TASK BRIEF:
Each entry is to be transcribed exactly, with nothing added or dropped.

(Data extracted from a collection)
────────────────────

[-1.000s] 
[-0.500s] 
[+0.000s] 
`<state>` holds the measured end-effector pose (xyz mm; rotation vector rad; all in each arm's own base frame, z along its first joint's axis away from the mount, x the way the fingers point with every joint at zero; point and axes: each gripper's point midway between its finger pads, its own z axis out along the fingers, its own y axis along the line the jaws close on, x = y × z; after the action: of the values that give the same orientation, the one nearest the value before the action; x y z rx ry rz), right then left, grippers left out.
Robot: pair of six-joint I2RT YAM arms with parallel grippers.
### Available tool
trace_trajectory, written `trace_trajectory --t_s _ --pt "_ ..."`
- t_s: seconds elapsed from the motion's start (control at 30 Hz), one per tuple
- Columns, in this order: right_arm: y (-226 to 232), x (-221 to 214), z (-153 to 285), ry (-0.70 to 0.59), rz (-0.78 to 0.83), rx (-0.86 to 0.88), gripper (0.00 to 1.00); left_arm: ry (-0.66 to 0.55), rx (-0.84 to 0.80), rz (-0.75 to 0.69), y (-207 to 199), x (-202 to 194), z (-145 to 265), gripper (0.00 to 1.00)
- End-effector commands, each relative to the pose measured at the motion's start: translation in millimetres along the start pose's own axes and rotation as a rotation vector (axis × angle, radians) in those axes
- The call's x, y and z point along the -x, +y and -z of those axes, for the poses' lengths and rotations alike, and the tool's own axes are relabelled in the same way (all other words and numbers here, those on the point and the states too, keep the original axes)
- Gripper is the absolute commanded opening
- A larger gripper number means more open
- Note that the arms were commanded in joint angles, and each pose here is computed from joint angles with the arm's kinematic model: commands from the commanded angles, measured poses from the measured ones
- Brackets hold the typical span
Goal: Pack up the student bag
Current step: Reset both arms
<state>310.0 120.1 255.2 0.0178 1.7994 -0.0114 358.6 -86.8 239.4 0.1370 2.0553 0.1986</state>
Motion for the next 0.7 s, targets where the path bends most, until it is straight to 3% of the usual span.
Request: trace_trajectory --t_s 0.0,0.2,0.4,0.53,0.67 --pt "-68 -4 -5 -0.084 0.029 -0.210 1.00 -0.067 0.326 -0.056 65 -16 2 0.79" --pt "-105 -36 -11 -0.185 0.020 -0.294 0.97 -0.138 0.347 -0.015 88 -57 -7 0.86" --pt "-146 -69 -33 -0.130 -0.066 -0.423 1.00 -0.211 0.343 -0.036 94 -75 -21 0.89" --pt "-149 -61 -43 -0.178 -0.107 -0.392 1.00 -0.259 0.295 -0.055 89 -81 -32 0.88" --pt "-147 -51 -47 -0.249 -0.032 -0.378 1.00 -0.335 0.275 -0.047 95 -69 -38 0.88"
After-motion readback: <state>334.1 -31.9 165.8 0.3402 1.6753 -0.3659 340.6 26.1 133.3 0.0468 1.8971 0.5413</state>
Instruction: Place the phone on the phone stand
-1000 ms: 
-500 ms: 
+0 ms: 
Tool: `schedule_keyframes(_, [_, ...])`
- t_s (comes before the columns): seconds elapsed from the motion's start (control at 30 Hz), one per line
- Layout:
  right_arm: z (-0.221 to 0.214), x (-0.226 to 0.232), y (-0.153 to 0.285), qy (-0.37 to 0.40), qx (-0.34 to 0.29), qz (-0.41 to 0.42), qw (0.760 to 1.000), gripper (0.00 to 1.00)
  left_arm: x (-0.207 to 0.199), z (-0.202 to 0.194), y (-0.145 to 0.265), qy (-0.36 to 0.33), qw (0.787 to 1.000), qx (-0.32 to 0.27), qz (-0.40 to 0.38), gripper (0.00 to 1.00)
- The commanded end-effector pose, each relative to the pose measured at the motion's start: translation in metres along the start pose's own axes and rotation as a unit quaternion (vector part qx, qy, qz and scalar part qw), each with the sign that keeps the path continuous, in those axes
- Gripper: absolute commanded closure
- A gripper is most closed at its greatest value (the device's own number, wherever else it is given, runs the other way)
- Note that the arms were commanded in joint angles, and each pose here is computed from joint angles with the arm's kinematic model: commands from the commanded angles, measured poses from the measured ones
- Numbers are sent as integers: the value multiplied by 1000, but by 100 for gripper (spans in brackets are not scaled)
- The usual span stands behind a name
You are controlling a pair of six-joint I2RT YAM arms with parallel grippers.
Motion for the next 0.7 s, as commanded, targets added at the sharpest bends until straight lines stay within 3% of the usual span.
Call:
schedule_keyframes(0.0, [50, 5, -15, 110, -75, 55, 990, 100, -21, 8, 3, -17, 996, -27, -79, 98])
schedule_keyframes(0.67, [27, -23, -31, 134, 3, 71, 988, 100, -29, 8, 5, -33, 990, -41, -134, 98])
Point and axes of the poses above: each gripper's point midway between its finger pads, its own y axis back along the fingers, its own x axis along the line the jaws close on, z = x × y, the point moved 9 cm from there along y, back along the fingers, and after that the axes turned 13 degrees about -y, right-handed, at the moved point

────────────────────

TASK SOLUTION:
[-1.000s] 
[-0.500s] 
[+0.000s] 
`<state>` holds the measured end-effector pose (xyz mm; rotation vector rad; all in each arm's own base frame, z along its first joint's axis away from the mount, x the way the fingers point with every joint at zero; point and axes: each gripper's point midway between its finger pads, its own z axis out along the fingers, its own y axis along the line the jaws close on, x = y × z; after the action: of the values that give the same orientation, the one nearest the value before the action; x y z rx ry rz), right then left, grippers left out.
Robot: pair of six-joint I2RT YAM arms with parallel grippers.
### Available tool
trace_trajectory, written `trace_trajectory --t_s _ --pt "_ ..."`
- t_s: seconds elapsed from the motion's start (control at 30 Hz), one per tuple
- Columns, in this order: right_arm: y (-226 to 232), x (-221 to 214), z (-153 to 285), ry (-0.70 to 0.59), rz (-0.78 to 0.83), rx (-0.86 to 0.88), gripper (0.00 to 1.00); left_arm: ry (-0.66 to 0.55), rx (-0.84 to 0.80), rz (-0.75 to 0.69), y (-207 to 199), x (-202 to 194), z (-145 to 265), gripper (0.00 to 1.00)
- End-effector commands, each relative to the pose measured at the motion's start: translation in millimetres along the start pose's own axes and rotation as a rotation vector (axis × angle, radians) in those axes
- The call's x, y and z point along the -x, +y and -z of those axes, for the poses' lengths and rotations alike, and the tool's own axes are relabelled in the same way (all other words and numbers here, those on the point and the states too, keep the original axes)
- Gripper is the absolute commanded opening
- A larger gripper number means more open
- Note that the arms were commanded in joint angles, and each pose here is computed from joint angles with the arm's kinematic model: commands from the commanded angles, measured poses from the measured ones
- Brackets hold the typical span
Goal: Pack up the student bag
Current step: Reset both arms
<state>310.0 120.1 255.2 0.0178 1.7994 -0.0114 358.6 -86.8 239.4 0.1370 2.0553 0.1986</state>
Motion for the next 0.7 s, targets where the path bends most, until it is straight to 3% of the usual span.
Request: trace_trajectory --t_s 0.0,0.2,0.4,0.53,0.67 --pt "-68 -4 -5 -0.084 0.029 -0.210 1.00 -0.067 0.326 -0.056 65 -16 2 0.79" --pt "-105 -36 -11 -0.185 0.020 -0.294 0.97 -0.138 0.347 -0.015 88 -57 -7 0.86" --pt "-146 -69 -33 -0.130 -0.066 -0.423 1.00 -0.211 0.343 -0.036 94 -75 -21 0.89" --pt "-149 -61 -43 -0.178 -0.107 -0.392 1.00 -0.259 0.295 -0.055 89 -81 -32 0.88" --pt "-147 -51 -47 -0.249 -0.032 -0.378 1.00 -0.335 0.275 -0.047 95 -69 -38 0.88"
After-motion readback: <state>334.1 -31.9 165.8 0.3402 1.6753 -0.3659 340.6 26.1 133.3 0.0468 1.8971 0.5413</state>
Instruction: Place the phone on the phone stand
-1000 ms: 
-500 ms: 
+0 ms: 
Tool: `schedule_keyframes(_, [_, ...])`
- t_s (comes before the columns): seconds elapsed from the motion's start (control at 30 Hz), one per line
- Layout:
  right_arm: z (-0.221 to 0.214), x (-0.226 to 0.232), y (-0.153 to 0.285), qy (-0.37 to 0.40), qx (-0.34 to 0.29), qz (-0.41 to 0.42), qw (0.760 to 1.000), gripper (0.00 to 1.00)
  left_arm: x (-0.207 to 0.199), z (-0.202 to 0.194), y (-0.145 to 0.265), qy (-0.36 to 0.33), qw (0.787 to 1.000), qx (-0.32 to 0.27), qz (-0.40 to 0.38), gripper (0.00 to 1.00)
- The commanded end-effector pose, each relative to the pose measured at the motion's start: translation in metres along the start pose's own axes and rotation as a unit quaternion (vector part qx, qy, qz and scalar part qw), each with the sign that keeps the path continuous, in those axes
- Gripper: absolute commanded closure
- A gripper is most closed at its greatest value (the device's own number, wherever else it is given, runs the other way)
- Note that the arms were commanded in joint angles, and each pose here is computed from joint angles with the arm's kinematic model: commands from the commanded angles, measured poses from the measured ones
- Numbers are sent as integers: the value multiplied by 1000, but by 100 for gripper (spans in brackets are not scaled)
- The usual span stands behind a name
You are controlling a pair of six-joint I2RT YAM arms with parallel grippers.
Motion for the next 0.7 s, as commanded, targets added at the sharpest bends until straight lines stay within 3% of the usual span.
Call:
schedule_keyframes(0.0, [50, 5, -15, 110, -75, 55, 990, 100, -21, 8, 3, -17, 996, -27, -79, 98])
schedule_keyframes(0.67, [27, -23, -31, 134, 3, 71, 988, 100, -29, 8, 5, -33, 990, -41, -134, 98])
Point and axes of the poses above: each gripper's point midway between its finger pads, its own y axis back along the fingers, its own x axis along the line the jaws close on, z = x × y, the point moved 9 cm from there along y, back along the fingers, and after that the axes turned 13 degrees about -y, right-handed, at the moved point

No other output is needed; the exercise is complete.